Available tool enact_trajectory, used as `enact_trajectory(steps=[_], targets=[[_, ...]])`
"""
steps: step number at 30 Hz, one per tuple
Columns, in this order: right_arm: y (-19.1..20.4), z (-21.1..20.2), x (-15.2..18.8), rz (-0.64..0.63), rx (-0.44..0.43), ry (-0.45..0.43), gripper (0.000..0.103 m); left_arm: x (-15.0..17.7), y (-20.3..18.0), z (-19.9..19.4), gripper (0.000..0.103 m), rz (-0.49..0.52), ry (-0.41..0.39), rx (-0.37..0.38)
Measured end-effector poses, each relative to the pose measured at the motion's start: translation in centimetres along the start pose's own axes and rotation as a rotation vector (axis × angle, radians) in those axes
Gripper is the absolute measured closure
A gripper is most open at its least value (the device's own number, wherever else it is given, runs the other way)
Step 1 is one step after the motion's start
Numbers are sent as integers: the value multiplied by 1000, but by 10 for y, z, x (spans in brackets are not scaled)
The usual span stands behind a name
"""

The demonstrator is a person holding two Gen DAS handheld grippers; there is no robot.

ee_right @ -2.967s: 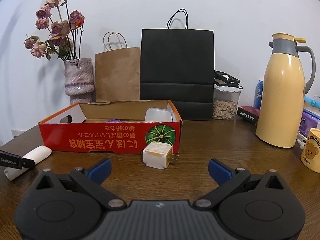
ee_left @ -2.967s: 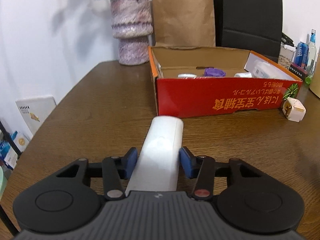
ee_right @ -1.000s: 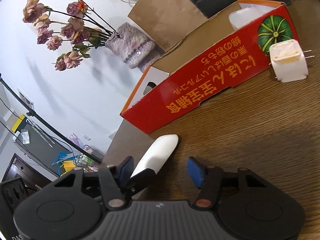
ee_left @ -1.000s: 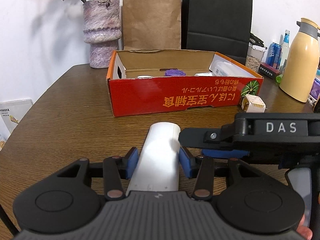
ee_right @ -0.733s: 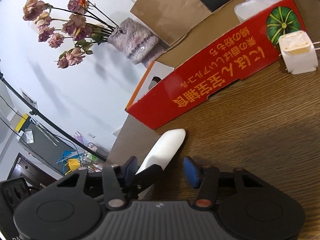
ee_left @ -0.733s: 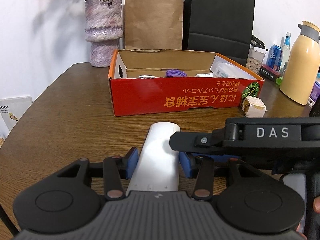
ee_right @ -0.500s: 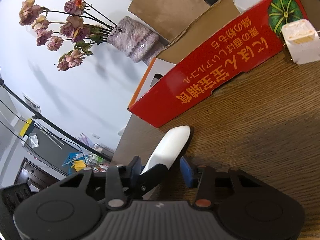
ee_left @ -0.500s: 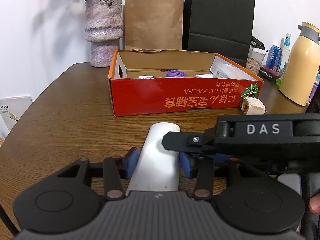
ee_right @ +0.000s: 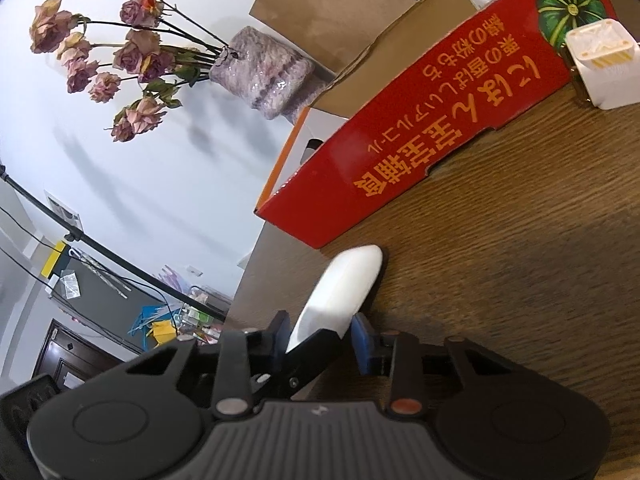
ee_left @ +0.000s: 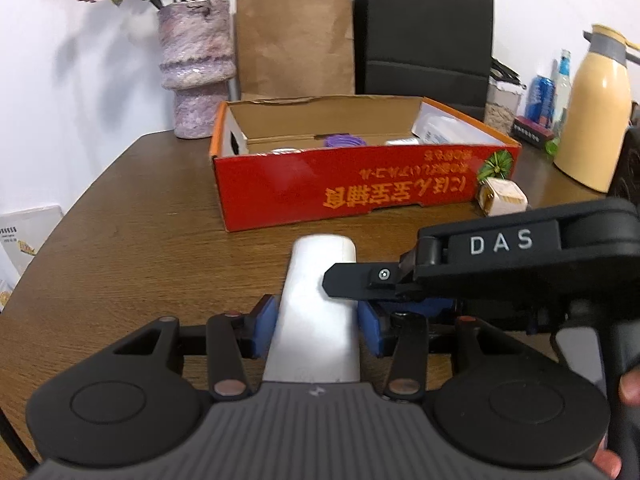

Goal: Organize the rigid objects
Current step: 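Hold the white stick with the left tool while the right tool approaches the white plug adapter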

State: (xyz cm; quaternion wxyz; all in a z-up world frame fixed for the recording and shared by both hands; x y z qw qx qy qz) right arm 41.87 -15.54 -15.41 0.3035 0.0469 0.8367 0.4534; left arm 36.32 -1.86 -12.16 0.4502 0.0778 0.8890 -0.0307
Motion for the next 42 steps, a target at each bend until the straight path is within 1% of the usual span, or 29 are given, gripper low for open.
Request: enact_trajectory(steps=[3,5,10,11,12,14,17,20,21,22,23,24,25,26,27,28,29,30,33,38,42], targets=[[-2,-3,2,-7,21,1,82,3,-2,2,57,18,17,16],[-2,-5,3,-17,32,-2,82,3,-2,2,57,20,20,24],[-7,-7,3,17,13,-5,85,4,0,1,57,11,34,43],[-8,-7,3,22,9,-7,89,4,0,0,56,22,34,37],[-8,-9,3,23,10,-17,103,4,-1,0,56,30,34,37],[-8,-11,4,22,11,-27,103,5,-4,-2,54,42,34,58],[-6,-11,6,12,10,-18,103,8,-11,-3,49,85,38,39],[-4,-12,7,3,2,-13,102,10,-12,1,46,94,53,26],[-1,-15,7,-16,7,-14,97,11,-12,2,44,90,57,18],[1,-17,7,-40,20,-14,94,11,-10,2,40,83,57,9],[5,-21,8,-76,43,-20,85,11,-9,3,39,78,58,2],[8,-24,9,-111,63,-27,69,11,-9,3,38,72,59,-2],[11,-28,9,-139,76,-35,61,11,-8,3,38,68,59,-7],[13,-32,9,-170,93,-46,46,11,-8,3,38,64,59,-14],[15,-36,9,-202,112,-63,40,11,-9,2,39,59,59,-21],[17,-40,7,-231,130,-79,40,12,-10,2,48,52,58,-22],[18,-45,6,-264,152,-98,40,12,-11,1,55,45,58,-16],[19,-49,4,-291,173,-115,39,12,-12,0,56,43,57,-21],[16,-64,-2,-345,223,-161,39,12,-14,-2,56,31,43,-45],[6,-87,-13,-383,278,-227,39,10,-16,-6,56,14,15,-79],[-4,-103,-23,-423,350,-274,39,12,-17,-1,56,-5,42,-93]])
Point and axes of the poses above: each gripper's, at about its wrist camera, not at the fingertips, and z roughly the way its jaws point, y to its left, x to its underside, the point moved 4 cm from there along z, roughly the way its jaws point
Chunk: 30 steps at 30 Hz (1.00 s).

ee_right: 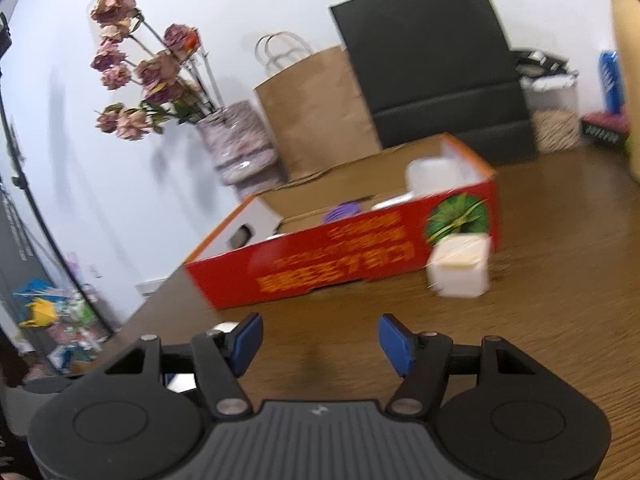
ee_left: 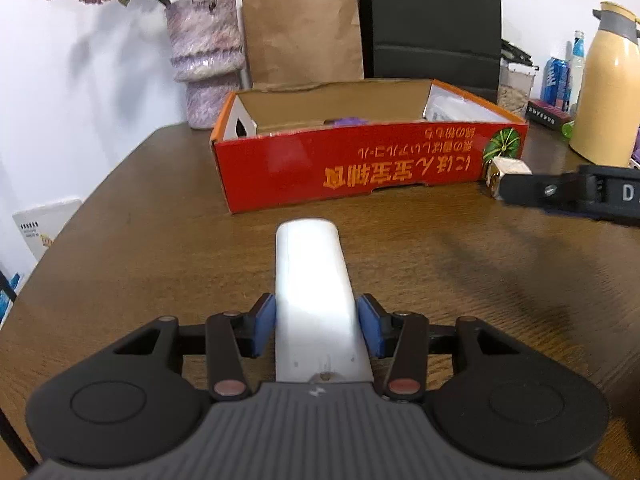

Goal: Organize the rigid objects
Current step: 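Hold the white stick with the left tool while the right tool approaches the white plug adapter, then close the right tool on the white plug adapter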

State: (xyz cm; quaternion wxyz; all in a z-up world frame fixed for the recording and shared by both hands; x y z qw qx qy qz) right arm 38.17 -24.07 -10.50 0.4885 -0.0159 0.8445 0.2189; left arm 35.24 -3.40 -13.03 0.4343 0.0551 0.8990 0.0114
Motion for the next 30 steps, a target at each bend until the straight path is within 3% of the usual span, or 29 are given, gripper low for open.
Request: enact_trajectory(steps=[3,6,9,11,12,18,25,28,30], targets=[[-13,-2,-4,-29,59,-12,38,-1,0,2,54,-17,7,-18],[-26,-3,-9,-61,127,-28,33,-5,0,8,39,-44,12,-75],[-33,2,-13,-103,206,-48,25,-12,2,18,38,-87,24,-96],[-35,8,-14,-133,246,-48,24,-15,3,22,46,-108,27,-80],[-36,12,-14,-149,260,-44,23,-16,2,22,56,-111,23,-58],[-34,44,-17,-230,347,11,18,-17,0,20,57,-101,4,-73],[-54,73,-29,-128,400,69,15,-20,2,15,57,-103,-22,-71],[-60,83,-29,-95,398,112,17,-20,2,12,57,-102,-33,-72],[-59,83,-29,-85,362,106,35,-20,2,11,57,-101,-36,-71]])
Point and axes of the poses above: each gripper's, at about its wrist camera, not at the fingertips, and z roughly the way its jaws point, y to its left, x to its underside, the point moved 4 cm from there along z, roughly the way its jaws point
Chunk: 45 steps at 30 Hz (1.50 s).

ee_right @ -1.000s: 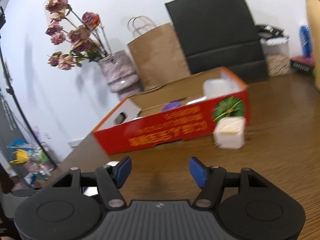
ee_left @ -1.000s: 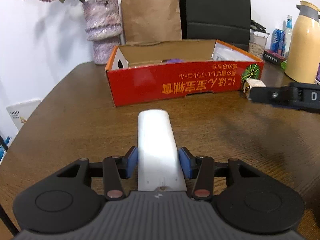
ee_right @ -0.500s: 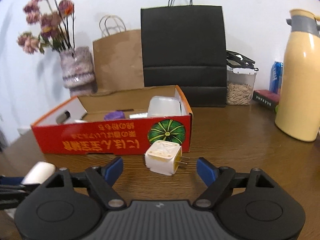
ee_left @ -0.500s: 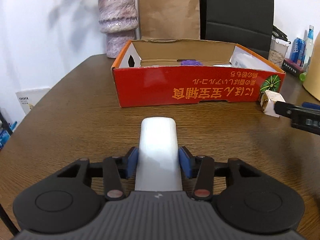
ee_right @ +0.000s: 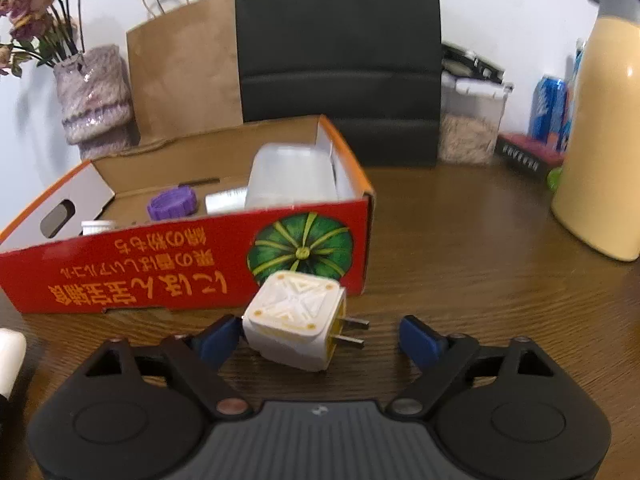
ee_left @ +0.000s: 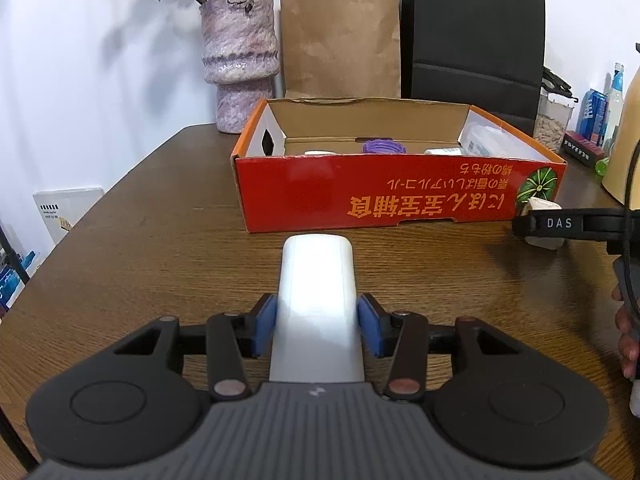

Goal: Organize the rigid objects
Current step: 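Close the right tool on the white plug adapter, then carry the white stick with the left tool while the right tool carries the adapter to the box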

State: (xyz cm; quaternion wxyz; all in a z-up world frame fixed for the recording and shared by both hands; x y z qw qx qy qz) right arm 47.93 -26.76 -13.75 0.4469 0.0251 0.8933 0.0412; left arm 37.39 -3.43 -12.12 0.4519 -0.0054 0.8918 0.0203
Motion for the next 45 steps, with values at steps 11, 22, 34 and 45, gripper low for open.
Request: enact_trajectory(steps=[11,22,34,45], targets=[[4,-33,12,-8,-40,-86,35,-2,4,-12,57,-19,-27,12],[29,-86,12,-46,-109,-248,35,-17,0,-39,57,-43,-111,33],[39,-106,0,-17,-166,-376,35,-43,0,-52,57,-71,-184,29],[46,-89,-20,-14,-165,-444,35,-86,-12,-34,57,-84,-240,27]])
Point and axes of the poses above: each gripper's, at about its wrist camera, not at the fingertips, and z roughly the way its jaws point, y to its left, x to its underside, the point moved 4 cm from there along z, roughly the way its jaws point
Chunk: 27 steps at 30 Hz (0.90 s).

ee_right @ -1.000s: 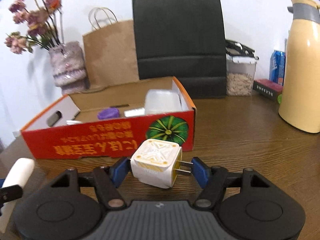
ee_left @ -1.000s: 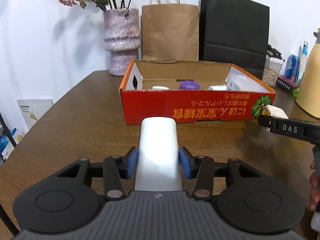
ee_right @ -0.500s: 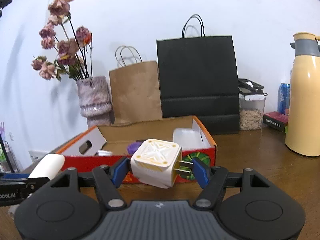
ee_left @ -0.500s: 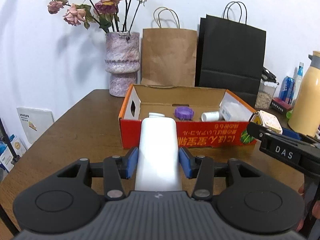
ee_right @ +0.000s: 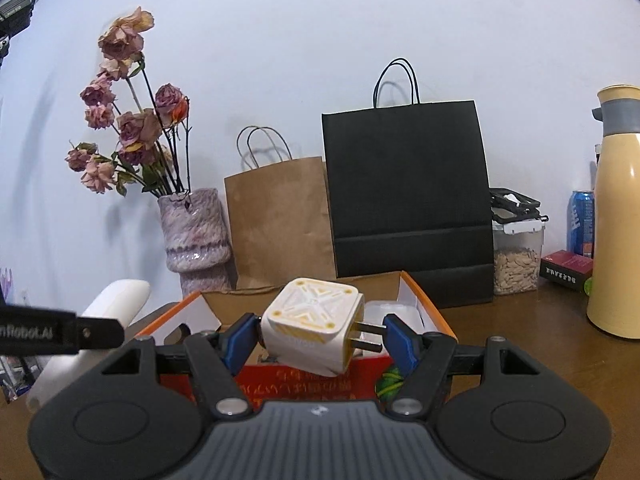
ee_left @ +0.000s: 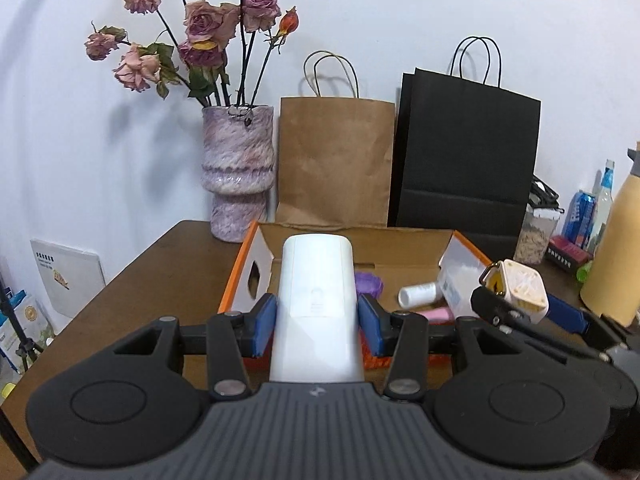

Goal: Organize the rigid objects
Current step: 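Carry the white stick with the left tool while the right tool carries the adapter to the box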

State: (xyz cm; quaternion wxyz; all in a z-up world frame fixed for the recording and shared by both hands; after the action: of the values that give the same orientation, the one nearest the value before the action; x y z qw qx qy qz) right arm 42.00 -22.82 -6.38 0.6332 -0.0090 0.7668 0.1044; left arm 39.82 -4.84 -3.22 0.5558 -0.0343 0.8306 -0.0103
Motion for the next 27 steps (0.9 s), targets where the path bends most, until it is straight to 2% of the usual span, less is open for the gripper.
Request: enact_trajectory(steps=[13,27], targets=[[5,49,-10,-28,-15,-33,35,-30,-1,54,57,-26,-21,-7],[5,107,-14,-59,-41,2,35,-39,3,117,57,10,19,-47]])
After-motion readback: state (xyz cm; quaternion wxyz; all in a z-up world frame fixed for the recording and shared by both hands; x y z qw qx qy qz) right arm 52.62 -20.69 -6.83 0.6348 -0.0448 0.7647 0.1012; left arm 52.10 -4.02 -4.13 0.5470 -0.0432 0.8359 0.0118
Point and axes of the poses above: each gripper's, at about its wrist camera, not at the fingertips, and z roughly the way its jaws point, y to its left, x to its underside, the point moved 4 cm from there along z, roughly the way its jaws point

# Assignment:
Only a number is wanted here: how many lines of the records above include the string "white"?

# Task response:
4